The records: Begin
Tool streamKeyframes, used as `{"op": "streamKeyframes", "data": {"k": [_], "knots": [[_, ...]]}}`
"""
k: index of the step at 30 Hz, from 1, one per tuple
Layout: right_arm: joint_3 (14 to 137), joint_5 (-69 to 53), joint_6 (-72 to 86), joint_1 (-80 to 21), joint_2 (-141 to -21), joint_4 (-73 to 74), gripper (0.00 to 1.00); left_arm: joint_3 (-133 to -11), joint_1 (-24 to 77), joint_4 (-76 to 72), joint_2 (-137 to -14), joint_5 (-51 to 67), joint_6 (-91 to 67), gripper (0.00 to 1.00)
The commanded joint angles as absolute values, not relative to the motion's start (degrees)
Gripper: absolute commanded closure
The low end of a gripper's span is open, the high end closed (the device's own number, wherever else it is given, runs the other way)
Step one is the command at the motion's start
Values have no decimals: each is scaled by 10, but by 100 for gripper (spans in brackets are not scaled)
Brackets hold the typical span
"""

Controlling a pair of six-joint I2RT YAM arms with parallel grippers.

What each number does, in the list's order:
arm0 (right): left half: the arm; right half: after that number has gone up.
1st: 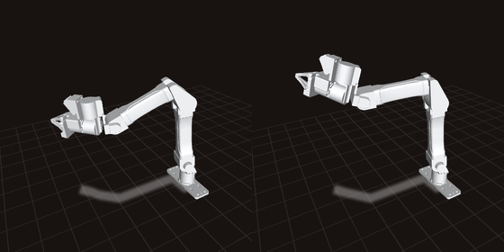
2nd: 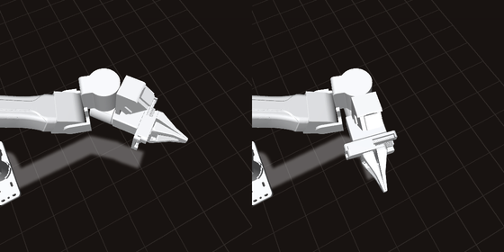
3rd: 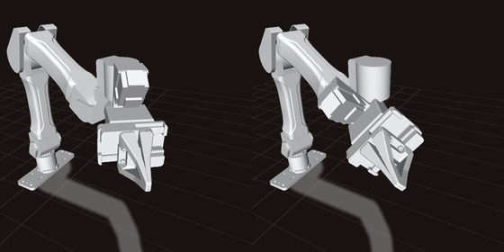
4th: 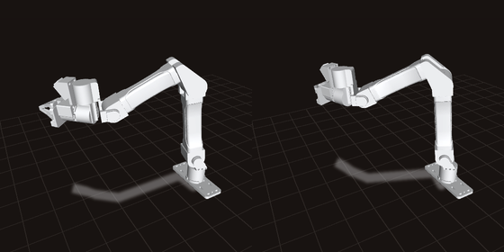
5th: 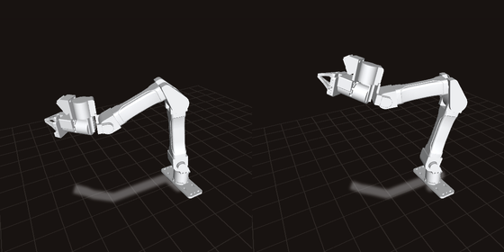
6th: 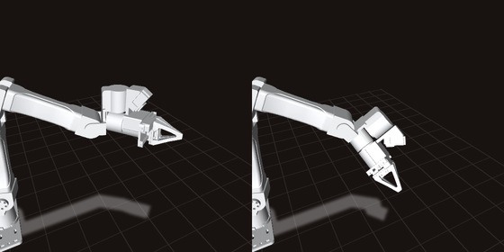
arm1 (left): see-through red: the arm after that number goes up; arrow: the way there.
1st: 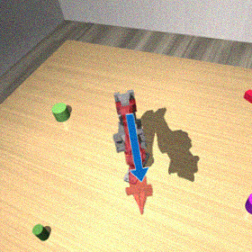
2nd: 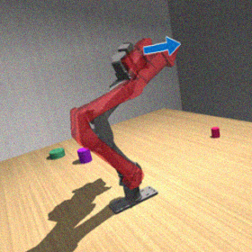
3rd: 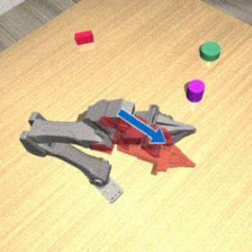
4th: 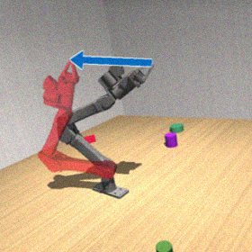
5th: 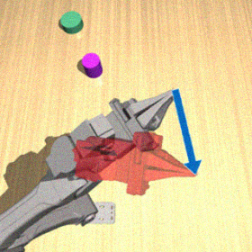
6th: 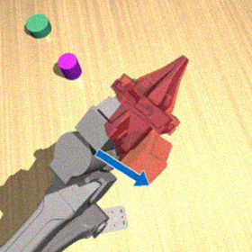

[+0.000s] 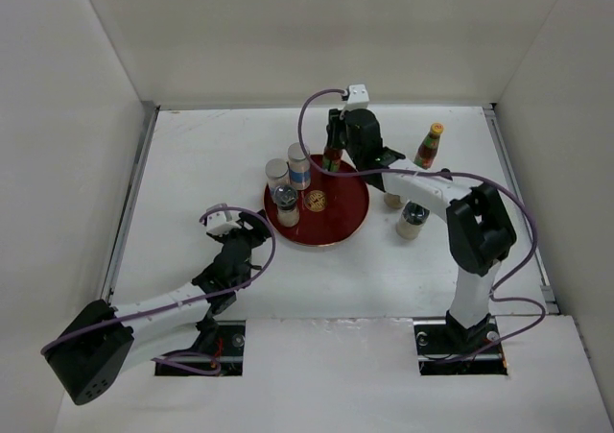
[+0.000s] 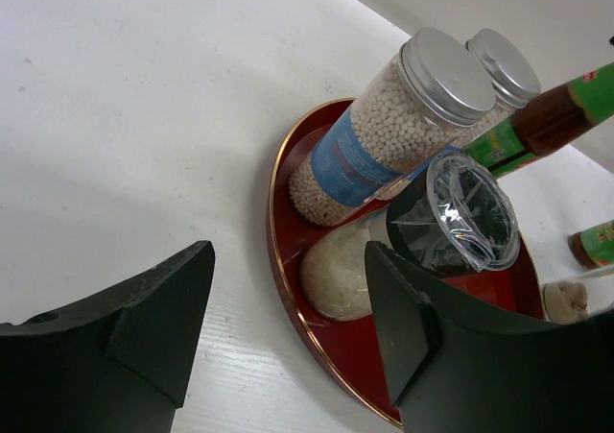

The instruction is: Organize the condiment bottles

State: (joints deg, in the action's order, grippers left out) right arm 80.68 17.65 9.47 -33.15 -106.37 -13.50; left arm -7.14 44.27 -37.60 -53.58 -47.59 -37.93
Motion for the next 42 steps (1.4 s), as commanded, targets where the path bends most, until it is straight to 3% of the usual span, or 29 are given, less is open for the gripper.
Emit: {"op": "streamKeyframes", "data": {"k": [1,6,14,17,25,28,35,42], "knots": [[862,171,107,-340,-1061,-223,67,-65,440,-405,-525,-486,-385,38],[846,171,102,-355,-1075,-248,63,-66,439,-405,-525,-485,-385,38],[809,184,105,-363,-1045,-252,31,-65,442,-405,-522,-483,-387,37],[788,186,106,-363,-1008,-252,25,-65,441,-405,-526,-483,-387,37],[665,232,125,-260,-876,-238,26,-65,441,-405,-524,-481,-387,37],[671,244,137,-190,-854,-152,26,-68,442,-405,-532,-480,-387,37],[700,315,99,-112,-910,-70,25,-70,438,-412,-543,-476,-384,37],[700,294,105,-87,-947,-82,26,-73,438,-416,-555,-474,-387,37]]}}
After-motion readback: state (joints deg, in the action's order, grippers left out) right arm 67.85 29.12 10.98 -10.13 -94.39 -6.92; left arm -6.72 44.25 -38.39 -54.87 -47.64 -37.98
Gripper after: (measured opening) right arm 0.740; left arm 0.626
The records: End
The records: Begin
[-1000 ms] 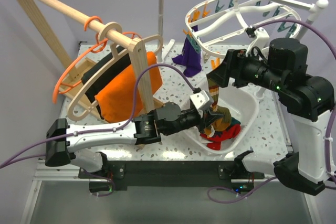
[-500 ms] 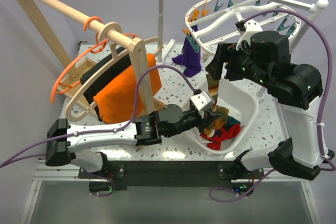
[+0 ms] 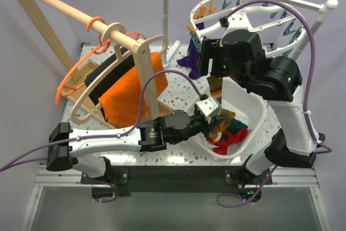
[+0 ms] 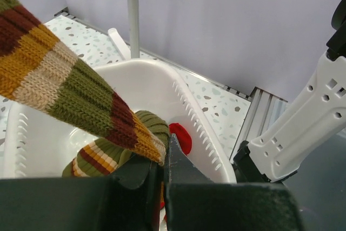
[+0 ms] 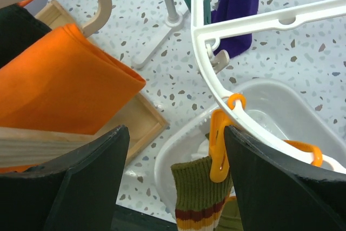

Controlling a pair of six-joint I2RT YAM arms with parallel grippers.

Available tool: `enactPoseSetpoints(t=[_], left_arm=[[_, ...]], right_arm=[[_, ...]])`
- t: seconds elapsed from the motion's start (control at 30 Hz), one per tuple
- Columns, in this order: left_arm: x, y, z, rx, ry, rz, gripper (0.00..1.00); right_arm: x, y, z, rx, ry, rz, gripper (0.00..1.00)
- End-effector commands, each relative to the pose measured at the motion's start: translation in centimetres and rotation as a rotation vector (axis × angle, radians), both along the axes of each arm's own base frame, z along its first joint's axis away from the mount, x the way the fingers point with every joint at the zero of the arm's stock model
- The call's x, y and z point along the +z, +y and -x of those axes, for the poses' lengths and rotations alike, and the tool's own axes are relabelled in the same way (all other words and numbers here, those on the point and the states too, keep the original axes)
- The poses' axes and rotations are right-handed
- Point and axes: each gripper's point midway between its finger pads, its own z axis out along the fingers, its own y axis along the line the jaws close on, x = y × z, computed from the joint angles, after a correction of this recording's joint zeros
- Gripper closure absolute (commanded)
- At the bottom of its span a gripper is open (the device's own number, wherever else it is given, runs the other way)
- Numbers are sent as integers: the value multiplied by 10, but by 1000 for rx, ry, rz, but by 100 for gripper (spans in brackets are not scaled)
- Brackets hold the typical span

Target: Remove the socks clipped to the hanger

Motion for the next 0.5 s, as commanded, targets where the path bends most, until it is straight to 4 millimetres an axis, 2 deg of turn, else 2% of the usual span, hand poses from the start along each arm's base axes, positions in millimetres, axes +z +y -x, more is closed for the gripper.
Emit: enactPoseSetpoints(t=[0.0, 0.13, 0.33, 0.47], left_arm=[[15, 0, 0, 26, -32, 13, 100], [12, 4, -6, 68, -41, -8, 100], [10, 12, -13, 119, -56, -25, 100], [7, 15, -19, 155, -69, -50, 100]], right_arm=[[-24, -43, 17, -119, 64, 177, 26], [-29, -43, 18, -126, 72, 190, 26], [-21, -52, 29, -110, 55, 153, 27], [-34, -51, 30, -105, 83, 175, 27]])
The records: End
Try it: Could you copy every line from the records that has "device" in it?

Task response:
The low end of a gripper's span is open, the high end closed (the device's own number, wherever else it is given, runs the other way)
- At the bottom of its span a gripper is open (the device's own number, wherever else it is given, runs the other way)

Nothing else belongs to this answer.